Pour l’auteur de “Mali-Sahel: notre Afghanistan à nous ?”, “la France n’a pas suffisamment tiré les leçons des reproches qui lui ont été faits. Cette politique de double standard a été un des éléments qui a été fondamental pour le rejet de la France au Sahel.”

“Dans ces pays-là, les opinions publiques ne comprennent pas comment la France peut promettre de soutenir l’intervention de la CEDEAO pour rétablir la démocratie au Niger, et qu’elle se montre moins intransigeante avec le Tchad. Et qu’elle se permette même d’apporter un soutien plus ou moins affirmé au président Mahamat Deby, candidat à son maintien au pouvoir, dans la perspective des élections de mai prochain”.

Le 28 juillet dernier, le président français Emmanuel Macron avait condamné, "avec la plus grande fermeté le coup d'État militaire" du Niger, en marge de sa visite à la Papouasie-Nouvelle-Guinée.

Macron avait qualifié le putsch de “dangereux“ pour la région et a appelé à la libération du président Mohamed Bazoum.

"Ce coup d'État est parfaitement illégitime et profondément dangereux pour les Nigériens, pour le Niger, et pour toute la région", a déclaré Emmanuel Macron, lors d'une conférence de presse conjointe avec le Premier ministre de la Papouasie-Nouvelle-Guinée, James Marape.

Sur la même lancée, il a déclaré: "C'est pourquoi nous appelons à la libération du président Bazoum et à la restauration de l'ordre constitutionnel".

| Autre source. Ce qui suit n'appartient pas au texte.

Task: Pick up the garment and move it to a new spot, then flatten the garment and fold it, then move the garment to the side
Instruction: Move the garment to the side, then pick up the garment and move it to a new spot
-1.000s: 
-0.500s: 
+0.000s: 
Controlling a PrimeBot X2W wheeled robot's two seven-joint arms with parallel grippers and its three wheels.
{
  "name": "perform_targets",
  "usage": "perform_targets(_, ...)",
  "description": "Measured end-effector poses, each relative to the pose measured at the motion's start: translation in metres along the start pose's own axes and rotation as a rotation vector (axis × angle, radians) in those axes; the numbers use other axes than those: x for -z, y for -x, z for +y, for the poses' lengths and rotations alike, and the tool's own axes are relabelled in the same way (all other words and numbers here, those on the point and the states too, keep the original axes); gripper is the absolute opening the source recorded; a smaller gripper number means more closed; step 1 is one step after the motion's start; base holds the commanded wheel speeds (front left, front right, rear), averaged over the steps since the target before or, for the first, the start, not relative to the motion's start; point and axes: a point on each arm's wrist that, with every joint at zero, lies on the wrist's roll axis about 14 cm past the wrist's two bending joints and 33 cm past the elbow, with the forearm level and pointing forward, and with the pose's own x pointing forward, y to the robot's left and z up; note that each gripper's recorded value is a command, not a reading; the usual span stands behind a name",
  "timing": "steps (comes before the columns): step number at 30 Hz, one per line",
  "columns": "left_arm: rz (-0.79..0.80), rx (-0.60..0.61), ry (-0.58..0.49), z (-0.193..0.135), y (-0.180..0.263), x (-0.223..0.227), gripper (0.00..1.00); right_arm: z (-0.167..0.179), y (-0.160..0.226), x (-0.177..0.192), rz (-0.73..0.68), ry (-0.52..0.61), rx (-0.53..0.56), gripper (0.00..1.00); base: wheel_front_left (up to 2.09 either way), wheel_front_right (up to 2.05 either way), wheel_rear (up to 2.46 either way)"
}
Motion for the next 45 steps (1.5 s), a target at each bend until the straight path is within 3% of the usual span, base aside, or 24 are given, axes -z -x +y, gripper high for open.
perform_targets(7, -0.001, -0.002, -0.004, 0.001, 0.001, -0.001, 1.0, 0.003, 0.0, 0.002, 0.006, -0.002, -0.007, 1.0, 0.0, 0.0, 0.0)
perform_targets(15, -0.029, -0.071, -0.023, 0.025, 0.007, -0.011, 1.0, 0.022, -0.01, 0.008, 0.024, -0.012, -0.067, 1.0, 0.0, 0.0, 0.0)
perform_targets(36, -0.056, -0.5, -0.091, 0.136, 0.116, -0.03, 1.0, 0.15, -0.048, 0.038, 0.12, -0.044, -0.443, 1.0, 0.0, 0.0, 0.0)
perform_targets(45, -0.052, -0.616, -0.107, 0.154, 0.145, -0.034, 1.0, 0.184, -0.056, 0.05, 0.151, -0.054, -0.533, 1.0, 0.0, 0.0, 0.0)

Catherine Colona, alors ministre française des Affaires étrangères, avait, lors d’une visite début novembre au Nigeria, fait montre de la même fermeté en faisant allusion aux coups d’État au Mali, Burkina Faso et Niger.

"Nous devons faire mieux [...] pour rétablir l'ordre constitutionnel" dans ces pays, avait-elle martelé avant d’ajouter "Nous serons là pour soutenir les efforts de la Cédéao. La situation ne peut pas rester en l'état sans nuire à l'avenir des populations".

Realpolitik

Pourtant le Tchad, commente l’analyste politique malien Idrissa Sangré, “fait exactement le contraire de ce que prêche la France en matière de respect des normes démocratiques et des droits humains”.

Il cite à titre d’exemple, “la prise de pouvoir par coup d’État de Mahamat Deby, à la mort de son père Idriss Deby le 20 avril 2021, dans des conditions non élucidées”.

La présence d’Emmanuel Macron aux obsèques d’Idriss Deby le 23 avril 2021, “s’apparente à une caution morale du coup de force opéré deux jours plus tôt”.

De la “realpolitik”, affirme l’essayiste tchadien, Eric Topona, auteur de “Essai pour la refondation du Tchad”. Il évoque la mort violente du principal opposant Yaya Dillo Djérou Betchi, tué le 28 février dernier, lors de violents heurts avec l’armée, au siège de sa formation politique, le Parti socialiste sans frontières (PSF) à N’Djamena.

Pour Seddik Aba: “il est temps de tirer les leçons pour comprendre que, ce type de comportement ne permettra pas à la France de se réconcilier avec une partie de l’opinion africaine” car, affirme-t-il, la politique du deux poids deux mesures ou du double standard ne fera qu’affaiblir son influence et limiter sa popularité sur le continent africain”.